Product Risk Specialist II

bostonscientific•Maple Grove, MA

11d•$72,800 - $138,300•Hybrid

About The Position

At Boston Scientific, we’ll give you the opportunity to harness all that’s within you by working in teams of diverse and high-performing employees, tackling some of the most important health industry challenges. With access to the latest tools, information and training, we’ll help you in advancing your skills and career. Here, you’ll be supported in progressing – whatever your ambitions. About the role: Responsible for the analysis and communication of clinical product risk across the project and product lifecycle. This role provides guidance in safety signal detection and assessment, ensuring timely communication of safety risks to project teams and senior leadership. The position ensures compliance with regulatory standards, global guidance, and corporate SOPs related to safety risk management. Work model, sponsorship, relocation: At Boston Scientific, we value collaboration and synergy. This role follows a hybrid work model requiring employees to be in our local office at least three days per week. Boston Scientific will not offer sponsorship or take over sponsorship of an employment visa for this position at this time.

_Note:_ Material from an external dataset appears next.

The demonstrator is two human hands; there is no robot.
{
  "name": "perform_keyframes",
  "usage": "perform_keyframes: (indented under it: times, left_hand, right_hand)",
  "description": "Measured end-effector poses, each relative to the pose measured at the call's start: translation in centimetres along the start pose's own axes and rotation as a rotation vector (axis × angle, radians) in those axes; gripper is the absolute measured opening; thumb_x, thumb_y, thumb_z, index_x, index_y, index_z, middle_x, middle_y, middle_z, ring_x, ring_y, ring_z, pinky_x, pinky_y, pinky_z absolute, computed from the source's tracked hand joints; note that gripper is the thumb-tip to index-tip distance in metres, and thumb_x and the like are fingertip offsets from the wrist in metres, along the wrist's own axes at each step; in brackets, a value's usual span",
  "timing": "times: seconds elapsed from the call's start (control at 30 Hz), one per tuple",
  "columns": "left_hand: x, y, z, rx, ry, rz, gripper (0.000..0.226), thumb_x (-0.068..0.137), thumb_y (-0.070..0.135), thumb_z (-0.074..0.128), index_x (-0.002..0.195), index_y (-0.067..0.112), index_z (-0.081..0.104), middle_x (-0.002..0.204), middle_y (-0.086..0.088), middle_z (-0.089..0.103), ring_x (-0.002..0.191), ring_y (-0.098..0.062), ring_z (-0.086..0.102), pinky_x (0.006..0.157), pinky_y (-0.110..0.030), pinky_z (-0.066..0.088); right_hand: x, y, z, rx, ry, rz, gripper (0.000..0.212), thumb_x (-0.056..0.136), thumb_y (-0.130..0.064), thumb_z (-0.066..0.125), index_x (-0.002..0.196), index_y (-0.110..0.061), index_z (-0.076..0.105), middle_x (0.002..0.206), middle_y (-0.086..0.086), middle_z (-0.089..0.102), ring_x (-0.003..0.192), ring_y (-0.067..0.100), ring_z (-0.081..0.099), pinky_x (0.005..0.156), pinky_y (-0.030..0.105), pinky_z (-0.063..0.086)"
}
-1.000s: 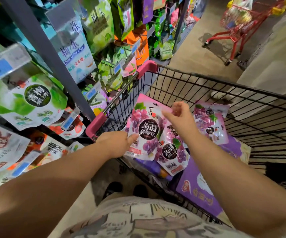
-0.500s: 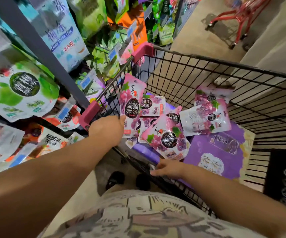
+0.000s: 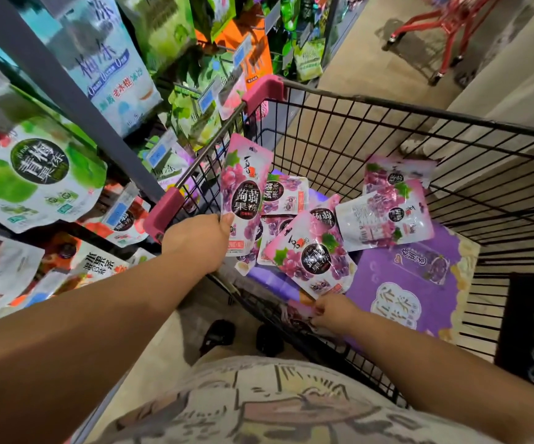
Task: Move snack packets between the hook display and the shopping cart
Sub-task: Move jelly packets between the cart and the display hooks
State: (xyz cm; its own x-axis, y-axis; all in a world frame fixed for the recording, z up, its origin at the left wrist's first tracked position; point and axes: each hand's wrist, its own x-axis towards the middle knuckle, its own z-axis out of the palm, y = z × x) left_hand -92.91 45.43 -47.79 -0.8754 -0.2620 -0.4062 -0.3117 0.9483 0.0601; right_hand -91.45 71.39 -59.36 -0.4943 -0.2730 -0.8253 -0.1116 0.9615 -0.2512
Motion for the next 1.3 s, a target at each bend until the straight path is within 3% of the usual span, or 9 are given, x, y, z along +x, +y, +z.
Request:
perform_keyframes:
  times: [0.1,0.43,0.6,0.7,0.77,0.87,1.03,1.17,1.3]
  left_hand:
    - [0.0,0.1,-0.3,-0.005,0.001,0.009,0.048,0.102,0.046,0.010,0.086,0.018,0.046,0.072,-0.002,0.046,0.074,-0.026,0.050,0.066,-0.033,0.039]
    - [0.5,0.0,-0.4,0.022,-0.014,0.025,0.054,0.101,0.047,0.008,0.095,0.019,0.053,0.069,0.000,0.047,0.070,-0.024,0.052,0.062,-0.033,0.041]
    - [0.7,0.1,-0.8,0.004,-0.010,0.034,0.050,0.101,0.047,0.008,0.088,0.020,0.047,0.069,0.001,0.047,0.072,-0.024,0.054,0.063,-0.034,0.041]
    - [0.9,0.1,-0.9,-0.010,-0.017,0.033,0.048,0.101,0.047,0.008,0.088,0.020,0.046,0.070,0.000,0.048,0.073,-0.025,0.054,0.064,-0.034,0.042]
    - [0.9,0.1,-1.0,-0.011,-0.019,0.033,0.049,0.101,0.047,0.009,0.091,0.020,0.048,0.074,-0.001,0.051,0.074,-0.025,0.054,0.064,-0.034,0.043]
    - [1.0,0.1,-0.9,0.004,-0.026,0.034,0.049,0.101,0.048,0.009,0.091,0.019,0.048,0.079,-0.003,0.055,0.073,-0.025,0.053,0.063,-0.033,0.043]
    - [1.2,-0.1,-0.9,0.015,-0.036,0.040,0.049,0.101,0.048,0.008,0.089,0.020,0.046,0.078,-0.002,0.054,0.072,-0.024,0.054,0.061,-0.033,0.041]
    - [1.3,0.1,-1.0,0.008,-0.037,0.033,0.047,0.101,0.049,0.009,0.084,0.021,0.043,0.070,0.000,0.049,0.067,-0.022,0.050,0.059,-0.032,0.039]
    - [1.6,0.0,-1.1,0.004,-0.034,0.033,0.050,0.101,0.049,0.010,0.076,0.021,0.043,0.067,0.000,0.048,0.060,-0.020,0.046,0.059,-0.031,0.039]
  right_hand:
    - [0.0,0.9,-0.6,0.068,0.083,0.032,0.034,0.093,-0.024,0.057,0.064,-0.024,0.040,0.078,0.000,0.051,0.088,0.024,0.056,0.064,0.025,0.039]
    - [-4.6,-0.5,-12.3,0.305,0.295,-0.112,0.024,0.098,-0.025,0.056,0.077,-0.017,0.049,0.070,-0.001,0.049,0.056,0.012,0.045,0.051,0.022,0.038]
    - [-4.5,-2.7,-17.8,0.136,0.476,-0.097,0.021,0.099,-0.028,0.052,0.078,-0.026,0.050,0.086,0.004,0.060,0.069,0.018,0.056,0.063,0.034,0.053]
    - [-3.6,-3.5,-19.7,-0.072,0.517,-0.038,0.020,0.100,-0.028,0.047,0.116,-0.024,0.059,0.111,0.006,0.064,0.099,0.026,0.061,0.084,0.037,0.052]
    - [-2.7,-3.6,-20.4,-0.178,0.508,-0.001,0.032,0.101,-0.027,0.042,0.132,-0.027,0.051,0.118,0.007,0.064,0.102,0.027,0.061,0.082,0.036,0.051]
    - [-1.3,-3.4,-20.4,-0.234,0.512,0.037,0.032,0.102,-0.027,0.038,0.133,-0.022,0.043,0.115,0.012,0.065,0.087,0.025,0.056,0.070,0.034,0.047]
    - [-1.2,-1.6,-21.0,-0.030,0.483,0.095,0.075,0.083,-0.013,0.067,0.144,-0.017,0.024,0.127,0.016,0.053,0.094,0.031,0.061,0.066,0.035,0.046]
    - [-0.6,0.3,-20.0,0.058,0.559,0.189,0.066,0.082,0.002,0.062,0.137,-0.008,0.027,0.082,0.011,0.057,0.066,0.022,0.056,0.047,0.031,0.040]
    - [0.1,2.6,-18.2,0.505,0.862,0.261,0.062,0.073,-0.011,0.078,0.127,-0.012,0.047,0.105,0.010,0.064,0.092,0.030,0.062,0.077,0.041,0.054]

Relocation assistance is not available for this position at this time.

Requirements

Bachelor’s degree or higher in Business Administration, Life Sciences, Medical Sciences (e.g., Nursing, Pharmacy), Industrial Engineering, or a related field.
2+ years' experience in the medical device, healthcare, or a related industry.
Or an equivalent combination of education and experience.

Nice To Haves

Advanced degree preferred.
Experience with medical literature reviews, clinical evaluation reports, or other regulatory documentation.
Familiarity with Microsoft Word, Excel, Microsoft Teams, and reference management software.
Proven ability to influence without authority.
Strong collaboration skills with internal stakeholders.

Responsibilities

Identify appropriate scope and comparative data for CER, CEP, PMCF Plans and Reports, and lead their development or updates.
Collaborate cross-functionally to obtain input (e.g., Quality for Field Experience data) to support robust clinical risk analysis.
Conduct literature searches on products and product families to summarize harms, hazards, alternate therapies, and device-specific benefits.
Collect and summarize primary data from the Design History File to support clinical risk assessments.
Identify the need for and/or generate risk management documents for BSC products (commercial or in development) to support internal and external regulatory requirements.
Act as a liaison between the Risk Management function and project teams, clearly communicating project and function-related updates.
Collaborate with Clinical and R&D teams to develop clinical deliverables and justify when clinical trials are not required or provide input for trial rationalization.
Support Medical Sciences by providing harms, hazards, and benefits data to inform updates to DFU, RAWB, and FMEA documentation.
Serve as a subject matter expert and mentor in key risk management activities; consult on complex projects and sustainable product grouping strategies.
Depending on level, serve as SME and function representative during internal and external audits—participating in audit prep, back room SME support, response drafting, and follow-up actions.